### [TO DO]
Because the copy must hold no pictures, return the data below with all of its words intact.

##### DATA SHOWN #####

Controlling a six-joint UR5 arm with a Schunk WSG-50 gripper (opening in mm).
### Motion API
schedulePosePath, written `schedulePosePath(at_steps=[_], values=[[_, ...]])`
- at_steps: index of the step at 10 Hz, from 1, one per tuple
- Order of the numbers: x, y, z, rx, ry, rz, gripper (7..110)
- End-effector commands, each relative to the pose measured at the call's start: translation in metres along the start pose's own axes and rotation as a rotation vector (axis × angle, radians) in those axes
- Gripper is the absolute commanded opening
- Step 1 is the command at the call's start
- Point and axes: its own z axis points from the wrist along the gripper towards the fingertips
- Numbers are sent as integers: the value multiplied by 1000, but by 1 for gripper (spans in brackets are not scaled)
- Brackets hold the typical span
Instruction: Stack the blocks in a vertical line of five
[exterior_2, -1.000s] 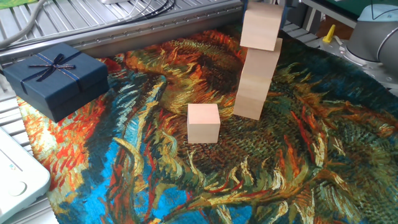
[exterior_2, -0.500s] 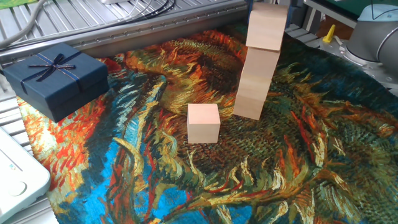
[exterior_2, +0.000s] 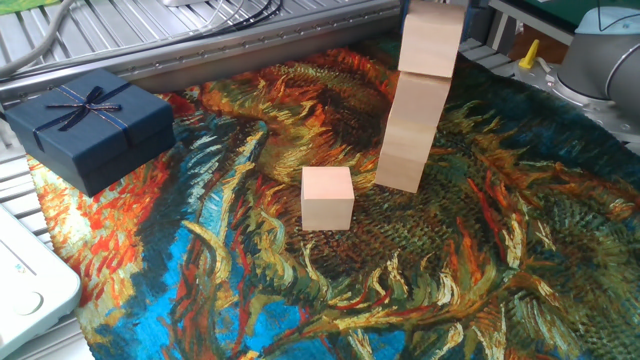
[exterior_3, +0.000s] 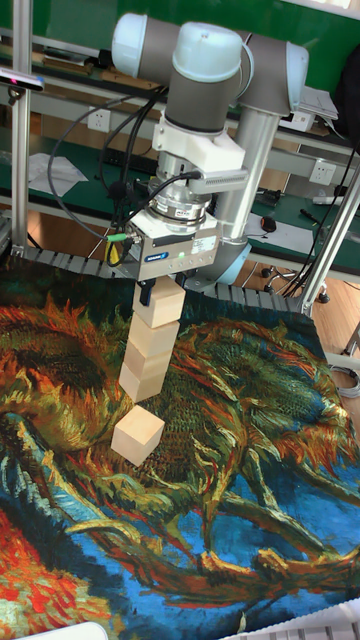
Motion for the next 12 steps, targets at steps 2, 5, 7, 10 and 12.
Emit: schedulePosePath(at_steps=[2, 5, 7, 10, 12], values=[[-4, 4, 1, -5, -13, 13, 7], [-8, -1, 2, 4, -16, 11, 7], [-11, -2, -1, 16, -32, 8, 7], [-9, -8, -2, 45, -29, -7, 7], [-10, -9, -2, 55, -32, -11, 7]])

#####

### [SOLUTION FOR THIS TASK]
Controlling a six-joint UR5 arm with a Schunk WSG-50 gripper (opening in mm).
### Motion API
schedulePosePath, written `schedulePosePath(at_steps=[_], values=[[_, ...]])`
- at_steps: index of the step at 10 Hz, from 1, one per tuple
- Order of the numbers: x, y, z, rx, ry, rz, gripper (7..110)
- End-effector commands, each relative to the pose measured at the call's start: translation in metres along the start pose's own axes and rotation as a rotation vector (axis × angle, radians) in those axes
- Gripper is the absolute commanded opening
- Step 1 is the command at the call's start
- Point and axes: its own z axis points from the wrist along the gripper towards the fingertips
- Numbers are sent as integers: the value multiplied by 1000, but by 1 for gripper (spans in brackets are not scaled)
- Brackets hold the typical span
Instruction: Stack the blocks in a vertical line of five
[exterior_2, -1.000s] 
[exterior_2, -0.500s] 
[exterior_2, +0.000s] 
[exterior_3, +0.000s] 
Motion for the next 12 steps, targets at steps 2, 5, 7, 10 and 12.
Emit: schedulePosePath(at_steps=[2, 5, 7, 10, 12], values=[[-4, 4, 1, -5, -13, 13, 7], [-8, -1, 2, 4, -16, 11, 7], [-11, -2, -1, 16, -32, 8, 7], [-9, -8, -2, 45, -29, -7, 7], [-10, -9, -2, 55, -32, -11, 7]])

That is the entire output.